Risk 12

351 60 13
                                    

Mas Cipta: sori ya, Ra. Mas nggak bisa bantu apa-apa. Paling, bantu doa yang terbaik aja.

Mas Cipta: mungkin doa yang terbaik emang kenalin seseorang ke Mama.

Kalau saja kakaknya ada di hadapannya sekarang, Tara ingin sekali menyambitnya dengan folder.

Laki-laki itu sangat tidak membantu. Bisa-bisanya ngomong kenalin seseorang ke ibunya segampang itu. Memangnya ibu mereka mau dikenalkan sama orang random begitu saja?

Lantas, Tara sengaja membalik ponsel di atas meja. Matanya memejam. Pikirannya kusut.

Ternyata lebih mumet menghadapi ibunya sendiri daripada keluhan nasabah.

Gimana bisa mengenalkan calon suami sebelum usianya 31? Kalau dihitung-hitung ulangtahunnya tinggal kurang dari satu bulan. Sementara ini perkara calon teman seumur hidup—yang artinya dipilih bukan asal cap-cip-cup belalang kuncup.

"Mbak?" Panggilan dari anggota timnya mengagetkan Tara.

Kepala Tara otomatis terangkat dan seketika mendapati timnya sedang terbingung-bingung ke arahnya. Refleks, Tara berdeham.

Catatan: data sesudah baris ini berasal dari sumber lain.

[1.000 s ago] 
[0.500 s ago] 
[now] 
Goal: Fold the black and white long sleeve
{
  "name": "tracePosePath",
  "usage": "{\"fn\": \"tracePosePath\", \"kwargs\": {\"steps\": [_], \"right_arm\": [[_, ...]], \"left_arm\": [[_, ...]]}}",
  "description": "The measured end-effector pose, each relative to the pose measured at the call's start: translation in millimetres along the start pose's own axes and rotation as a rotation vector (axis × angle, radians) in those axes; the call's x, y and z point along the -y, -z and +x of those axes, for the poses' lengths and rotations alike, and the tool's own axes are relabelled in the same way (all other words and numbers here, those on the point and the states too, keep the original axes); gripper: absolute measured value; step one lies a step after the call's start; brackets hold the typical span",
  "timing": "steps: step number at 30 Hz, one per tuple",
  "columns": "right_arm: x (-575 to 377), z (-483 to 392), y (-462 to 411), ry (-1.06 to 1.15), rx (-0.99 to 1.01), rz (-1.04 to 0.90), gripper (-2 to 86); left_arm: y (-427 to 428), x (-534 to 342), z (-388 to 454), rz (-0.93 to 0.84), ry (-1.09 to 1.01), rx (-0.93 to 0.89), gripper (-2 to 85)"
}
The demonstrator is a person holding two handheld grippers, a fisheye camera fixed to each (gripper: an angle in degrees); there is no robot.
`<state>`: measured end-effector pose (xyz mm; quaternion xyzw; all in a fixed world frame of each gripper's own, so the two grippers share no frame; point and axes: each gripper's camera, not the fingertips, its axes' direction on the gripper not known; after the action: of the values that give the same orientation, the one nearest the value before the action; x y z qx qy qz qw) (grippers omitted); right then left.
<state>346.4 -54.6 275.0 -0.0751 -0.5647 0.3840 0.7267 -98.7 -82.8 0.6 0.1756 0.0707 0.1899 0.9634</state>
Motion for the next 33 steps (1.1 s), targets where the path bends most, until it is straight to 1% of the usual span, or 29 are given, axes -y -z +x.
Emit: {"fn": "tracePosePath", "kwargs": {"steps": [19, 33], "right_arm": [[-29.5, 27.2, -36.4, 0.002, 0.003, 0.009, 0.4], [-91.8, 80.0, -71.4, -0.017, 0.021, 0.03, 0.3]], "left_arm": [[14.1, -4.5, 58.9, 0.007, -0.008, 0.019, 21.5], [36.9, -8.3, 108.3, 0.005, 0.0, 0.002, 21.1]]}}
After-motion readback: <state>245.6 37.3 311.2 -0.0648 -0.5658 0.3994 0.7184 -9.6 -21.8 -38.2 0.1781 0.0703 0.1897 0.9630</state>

"Sori, tadi sampai mana?" Tara berusaha mengingat-ingat permasalahan yang sedang dikeluhkan timnya. Keningnya berkerut. "Kredit Pak Jusuf ya? Udah dicoba hubungi lagi, Ris?" tanyanya menatap salah satu anggota timnya.

"Ditelepon, Mbak?" Riris memastikan. Nadanya takut-takut.

Lantas, Tara menghela napas. Tatapannya mengarah kepada anggota timnya yang lain. "Guys, ada yang bisa bantu atau dampingin Riris telepon nasabah?" tanyanya yang kemudian segera disanggupi beberapa timnya. Kepala Tara mengangguk sekali. "Oke, kalo gitu update Pak Jusuf saya tunggu sampe nanti sore. Maksimal besok, deh. Bisa, kan?"

"Bisa, Mbak." Timnya merespons kompak.

"Sip. Terus, Ganda. Kamu kapan site visit?"

"Mbak kapan available?

"Kamis. Kamu pastikan nasabahnya juga bisa."

Tak lama kemudian, ponsel Tara di meja bergetar singkat. Sementara anggota timnya diskusi, Tara meraih ponselnya dan membaca notifikasi yang baru saja masuk.

Aryudha Praditya: Ta, aku di GI.

Otomatis mata Tara berkedip cepat. Memastikan penglihatannya tidak salah.

Meski begitu, kedua jempol Tara bergerak cepat membalas pesan Yudha.

Tara Prameswari: salah kirim ya?

Aryudha Praditya: ?

Tara Prameswari: ??

Aryudha Praditya: ???

Tara Prameswari: Om, aku masih meeting nih!

Aryudha Praditya: kabarin kalo udah kelar.

Merasa tak ada kewajiban langsung balas, Tara segera mengedarkan pandangan ke timnya lagi. Lalu, dia melirik jam di pergelangan tangan.

"Ada yang masih perlu dibahas lagi, guys? Kalo nggak ada kita bisa langsung makan siang, nih," kata Tara.

"Saya sih nggak, Mbak." Ganda menggeleng sambil nyengir tanpa dosa.

Tara berdecak. Tapi bukan kesal. Buat apalah kesal? Ganda salah satu pentolan tim Tara. Kerjaannya beres. Performa juga oke. Plus, proposalnya juga paling rapi. Otomatis tidak ada alasan buat kesal kepada laki-laki itu, kan.

Ucapan Ganda kemudian diikuti oleh tim yang lain. Tara pun segera mengakhiri weekly meeting siang itu. Tara mendekap folder sambil membuka kembali ruang obrolannya dengan Yudha.